Aujourd’hui, la Market Place Jumia est en train de changer la donne dans la téléphonie et les produits high-tech en général. Elle adopte un business-model basé sur la mise en avant de milliers de vendeurs, qui décident eux-mêmes des prix pratiqués. Jumia est rémunéré par le biais d’une commission sur les ventes. Larbi Alaoui Belrhiti, DG de la Market Place, décline toute responsabilité quant au circuit d’approvisionnement des vendeurs que le produit soit importé légalement ou pas. Néanmoins, il certifie que le produit acheté est authentique et muni de garantie. «Nous procédons au contrôle de tous les produits distribués via notre plateforme. Si un client doute de la qualité d’un produit, il a le droit de le retourner et de bénéficier du remboursement. Par conséquent, le vendeur est pénalisé par une forte amende et sera radié de la plateforme en cas de récidive. Le nombre de produits de contrefaçon est donc très faible, surtout dans la téléphonie. Par contre, nous n’avons aucun moyen de contrôler le circuit d’approvisionnement du vendeur. Cela ne fait pas partie de nos responsabilités», déclare M. Alaoui Belrhiti. Certaines marques chinoises telles que Infinix et Xiaome ont même choisi de commencer la distribution de leurs smartphones à travers Jumia avant de basculer dans les circuits moderne et traditionnel. Pour M. Belrhiti, l’activité de Jumia est tout à fait légale. «D’ailleurs, notre circuit de vente connaît beaucoup de succès. Pour la période du Black Friday qui bénéficie d’un grand flux de trafic depuis son lancement le 8 novembre, nous invitons nos vendeurs à multiplier les promotions sur les ventes», ajoute-t-il, certifiant que certaines catégories de produits high-tech bénéficient d’une croissance de 100% par an. Le canal de e-commerce (bien qu’une grande partie des paiements soit réalisée à la livraison par cash) évolue rapidement aux dépens de la vente en magasin. Les chaînes de distribution ont d’ailleurs aussi changé leurs circuits d’approvisionnement pour améliorer leur rentabilité quitte à passer outre le respect de contrat avec le distributeur exclusif de la marque au risque de perdre son agrément.
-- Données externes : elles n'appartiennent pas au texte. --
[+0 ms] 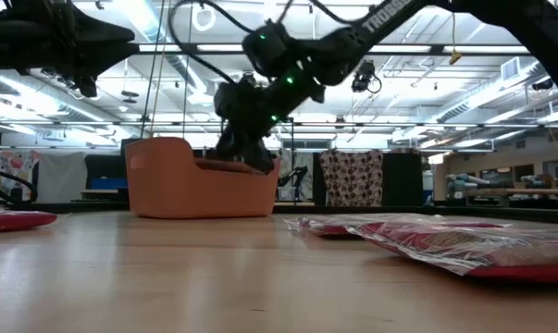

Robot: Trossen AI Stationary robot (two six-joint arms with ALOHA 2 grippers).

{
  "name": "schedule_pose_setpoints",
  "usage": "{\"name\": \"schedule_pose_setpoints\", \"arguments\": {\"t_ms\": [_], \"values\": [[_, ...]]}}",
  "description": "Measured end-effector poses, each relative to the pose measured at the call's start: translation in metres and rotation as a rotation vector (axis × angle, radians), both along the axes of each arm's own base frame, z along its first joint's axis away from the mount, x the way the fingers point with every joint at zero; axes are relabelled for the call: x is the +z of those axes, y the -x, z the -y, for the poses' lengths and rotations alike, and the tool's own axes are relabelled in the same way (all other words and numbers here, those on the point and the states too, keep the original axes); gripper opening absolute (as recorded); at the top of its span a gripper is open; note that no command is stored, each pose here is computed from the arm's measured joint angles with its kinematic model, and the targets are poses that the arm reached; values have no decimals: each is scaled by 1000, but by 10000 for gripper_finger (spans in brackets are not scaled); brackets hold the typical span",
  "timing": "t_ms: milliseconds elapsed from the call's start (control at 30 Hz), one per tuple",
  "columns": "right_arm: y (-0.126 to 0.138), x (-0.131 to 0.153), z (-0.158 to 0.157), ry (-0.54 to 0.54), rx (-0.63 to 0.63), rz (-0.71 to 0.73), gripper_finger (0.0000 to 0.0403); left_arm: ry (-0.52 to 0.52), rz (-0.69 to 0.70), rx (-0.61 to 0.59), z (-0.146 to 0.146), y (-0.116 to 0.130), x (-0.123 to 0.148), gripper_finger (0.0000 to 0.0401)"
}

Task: Sort popcorn bags into baskets
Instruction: Put the red popcorn bag into the orange bin

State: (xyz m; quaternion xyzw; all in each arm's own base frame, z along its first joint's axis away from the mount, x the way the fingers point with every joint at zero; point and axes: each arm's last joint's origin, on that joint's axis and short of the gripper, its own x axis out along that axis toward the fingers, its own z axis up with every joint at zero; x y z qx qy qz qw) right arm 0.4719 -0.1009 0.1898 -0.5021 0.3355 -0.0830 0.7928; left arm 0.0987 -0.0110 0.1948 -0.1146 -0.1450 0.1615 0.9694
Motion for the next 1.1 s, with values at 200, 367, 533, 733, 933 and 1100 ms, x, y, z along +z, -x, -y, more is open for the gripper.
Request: {"name": "schedule_pose_setpoints", "arguments": {"t_ms": [200,367,533,733,933,1100], "values": [[-9,20,-32,-143,-35,-9,137,19,8,-29,1,0,0,117],[-16,41,-83,-156,56,56,141,35,16,-37,1,0,0,117],[-20,47,-127,-296,157,154,140,80,31,-50,1,0,0,117],[-21,43,-159,-505,235,193,128,116,3,-86,2,-2,-4,117],[-13,34,-176,-423,160,99,123,141,-82,-359,12,-8,-2,117],[9,54,-175,-349,19,19,122,220,-256,-282,17,-23,3,117]]}}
C’est le cas d’Apple (voir encadré).

Il existe des dizaines de revendeurs de produits Apple au Maroc. Les plus connus sont Univers Digital, Virgin, Fnac, Magimag, Bestmark, Uno… Le distributeur exclusif de la marque à la pomme au Maroc, Midis Group, approvisionnait jusque-là tous les revendeurs qui deviennent dès lors agréés Apple. Dans un marché marocain, qui ne peut accueillir d’Apple Store à cause d’un pouvoir d’achat limité, la chaîne de magasins iSTYLE, revendeur Apple Premium dans les régions d’Europe centrale et du Moyen-Orient, a ouvert son premier magasin en Afrique à Casablanca depuis 4 mois souhaitant mieux se développer sur le continent. Seul bémol, iSTYLE est une filiale de Midis Group qui vient concurrencer directement ses revendeurs restés fidèles, pour certains, pendant de nombreuses années. Arrivés dans un marché vierge où ils ont développé la marque, investi dans le personnel et fidélisé leur clientèle, ils se sentent trahis par leur distributeur. Aujourd’hui, des revendeurs sont en conflit d’intérêt commercial avec Midis Group. D’autres ont déjà changé, depuis longtemps, leurs méthodes de sourcing les mixant avec des importations de produits Apple via des distributeurs étrangers. «On est agréé par l’expertise, l’expérience, la garantie et la logistique. Nous avons une clientèle fidèle depuis des années. Cela nous suffit», déclare un revendeur Apple.